Item 4.01: Changes In Registrant’s Certifying Accountant


Previous independent registered public accounting firm


On December 31, 2015, ACROBOO, INC. (the “Company” or “Registrant”) dismissed its independent registered public accounting firm, Paula S. Morelli, CPA P.C. (“Morelli”).  The Company’s Board of Directors (the “Board”) made the decision and adopted resolutions on December 31, 2015 to dismiss Morelli and retain Kenne Ruan, CPA, P.C. (“KR”) effective December 31, 2015.


Morelli’s reports on the Company's financial statements as of and for the fiscal years ended September 30, 2014 and 2013 did not contain an adverse opinion or a disclaimer of opinion, and were not qualified or modified as to uncertainty, audit scope or accounting principles, except that the reports contained an explanatory paragraph which noted that there was substantial doubt as to our ability to continue as a going concern.

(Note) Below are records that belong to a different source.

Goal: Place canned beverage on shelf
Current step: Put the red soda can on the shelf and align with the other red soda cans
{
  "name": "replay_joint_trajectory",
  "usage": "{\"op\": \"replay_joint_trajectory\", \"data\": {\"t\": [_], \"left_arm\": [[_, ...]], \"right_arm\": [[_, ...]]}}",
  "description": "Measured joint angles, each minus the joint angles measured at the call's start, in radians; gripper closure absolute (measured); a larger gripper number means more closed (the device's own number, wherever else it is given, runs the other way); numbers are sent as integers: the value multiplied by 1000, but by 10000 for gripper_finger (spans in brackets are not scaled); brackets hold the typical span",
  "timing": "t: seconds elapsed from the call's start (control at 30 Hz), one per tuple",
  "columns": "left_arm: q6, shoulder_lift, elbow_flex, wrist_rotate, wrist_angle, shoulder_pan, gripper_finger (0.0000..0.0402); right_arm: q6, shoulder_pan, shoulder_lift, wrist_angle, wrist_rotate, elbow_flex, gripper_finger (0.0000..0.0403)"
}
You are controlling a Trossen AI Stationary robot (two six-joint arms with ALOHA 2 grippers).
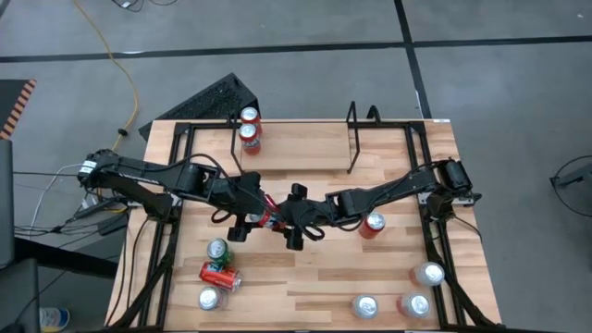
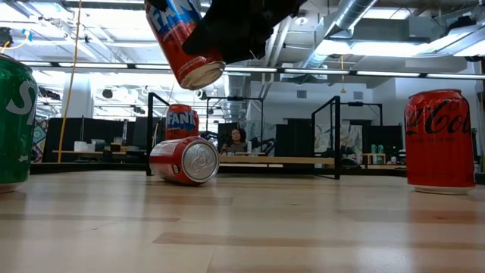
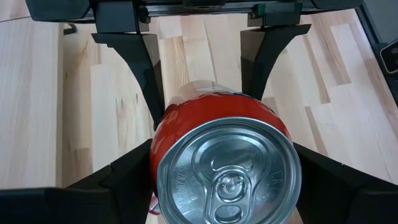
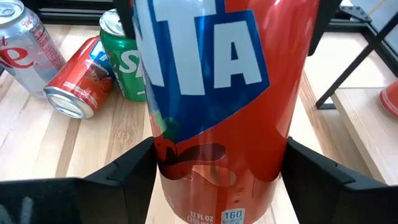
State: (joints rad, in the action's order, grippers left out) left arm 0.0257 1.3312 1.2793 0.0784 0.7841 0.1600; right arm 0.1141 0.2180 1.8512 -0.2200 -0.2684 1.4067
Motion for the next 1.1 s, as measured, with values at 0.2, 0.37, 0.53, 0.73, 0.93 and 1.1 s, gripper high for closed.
{"op": "replay_joint_trajectory", "data": {"t": [0.2, 0.37, 0.53, 0.73, 0.93, 1.1], "left_arm": [[0, -3, 2, -1, 4, 0, 118], [14, -6, 2, -1, 30, 0, 118], [24, -6, 2, 20, 40, -5, 117], [73, -20, 13, 48, 83, -53, 117], [173, -24, 138, 36, 266, -169, 117], [280, -24, 214, 18, 359, -314, 117]], "right_arm": [[-14, 1, 2, 31, 4, -2, 105], [-17, 4, 3, 0, 20, -8, 68], [62, 0, 3, -55, 74, -4, 10], [107, 6, 3, -195, 76, -5, 20], [125, 19, 3, -253, 89, -4, 20], [125, 18, 3, -249, 89, -4, 19]]}}
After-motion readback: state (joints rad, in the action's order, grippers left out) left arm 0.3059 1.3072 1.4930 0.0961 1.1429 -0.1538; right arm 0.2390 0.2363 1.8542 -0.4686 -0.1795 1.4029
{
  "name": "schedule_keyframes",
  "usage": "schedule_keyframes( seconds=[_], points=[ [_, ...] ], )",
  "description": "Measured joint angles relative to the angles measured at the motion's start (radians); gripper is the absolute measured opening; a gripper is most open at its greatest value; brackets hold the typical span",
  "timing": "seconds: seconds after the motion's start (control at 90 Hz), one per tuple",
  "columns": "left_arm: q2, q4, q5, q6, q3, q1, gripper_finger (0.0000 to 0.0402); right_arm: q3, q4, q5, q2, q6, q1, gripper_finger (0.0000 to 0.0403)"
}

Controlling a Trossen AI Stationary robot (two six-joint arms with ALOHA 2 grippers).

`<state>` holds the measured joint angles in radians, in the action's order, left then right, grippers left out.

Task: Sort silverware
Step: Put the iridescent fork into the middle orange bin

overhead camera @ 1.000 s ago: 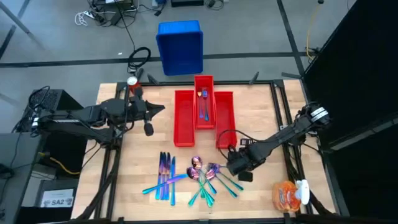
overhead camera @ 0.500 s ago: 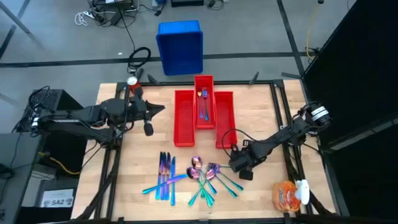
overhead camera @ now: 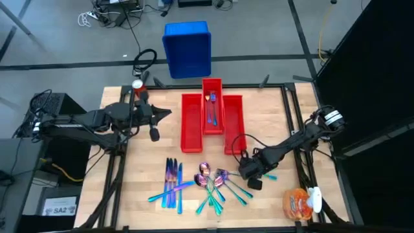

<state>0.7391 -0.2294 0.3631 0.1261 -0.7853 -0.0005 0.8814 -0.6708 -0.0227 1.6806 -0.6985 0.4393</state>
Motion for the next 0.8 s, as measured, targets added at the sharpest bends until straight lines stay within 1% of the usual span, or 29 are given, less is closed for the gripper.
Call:
schedule_keyframes(
  seconds=[0.133,0.322,0.5,0.6,0.678,0.744,0.8],
  points=[
    [0.000,0.000,0.000,0.000,0.000,0.000,0.0000,0.015,-0.012,-0.004,-0.002,-0.039,0.004,0.0003],
    [0.000,0.000,0.000,0.000,0.000,0.000,0.0000,0.064,-0.004,-0.075,-0.038,-0.052,0.035,0.0001],
    [0.000,0.000,0.000,0.000,0.000,0.000,0.0000,0.123,0.011,-0.118,-0.086,-0.060,0.058,0.0001],
    [0.000,0.000,0.000,0.000,0.000,0.000,0.0000,0.132,0.128,-0.155,-0.133,-0.046,0.056,0.0001],
    [0.000,0.000,0.000,0.000,0.000,0.000,0.0000,0.132,0.276,-0.199,-0.183,0.006,0.047,0.0000],
    [0.000,0.000,0.000,0.000,0.000,0.000,0.0000,0.133,0.409,-0.265,-0.224,0.072,0.031,0.0000],
    [0.000,0.000,0.000,0.000,0.000,0.000,0.0000,0.133,0.495,-0.352,-0.253,0.128,0.008,0.0000]
  ],
)
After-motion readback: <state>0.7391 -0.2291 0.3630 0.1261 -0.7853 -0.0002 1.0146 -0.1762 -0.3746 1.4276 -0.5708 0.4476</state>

During the years ended September 30, 2014 and 2013 and during the subsequent interim period through June 30, 2015,  we have not had (a) any disagreements with Morelli on any matter of accounting principles or practices, financial statement disclosure or auditing scope or procedure, which disagreements, if not resolved to Morelli’s satisfaction, would have caused it to make reference to the subject matter of the disagreements in its reports on our consolidated financial statements for such years or in connection with its reports in any subsequent interim period through the date of dismissal; or (b) reportable events, as described under Item 304(a)(1)(v) of Regulation S-K.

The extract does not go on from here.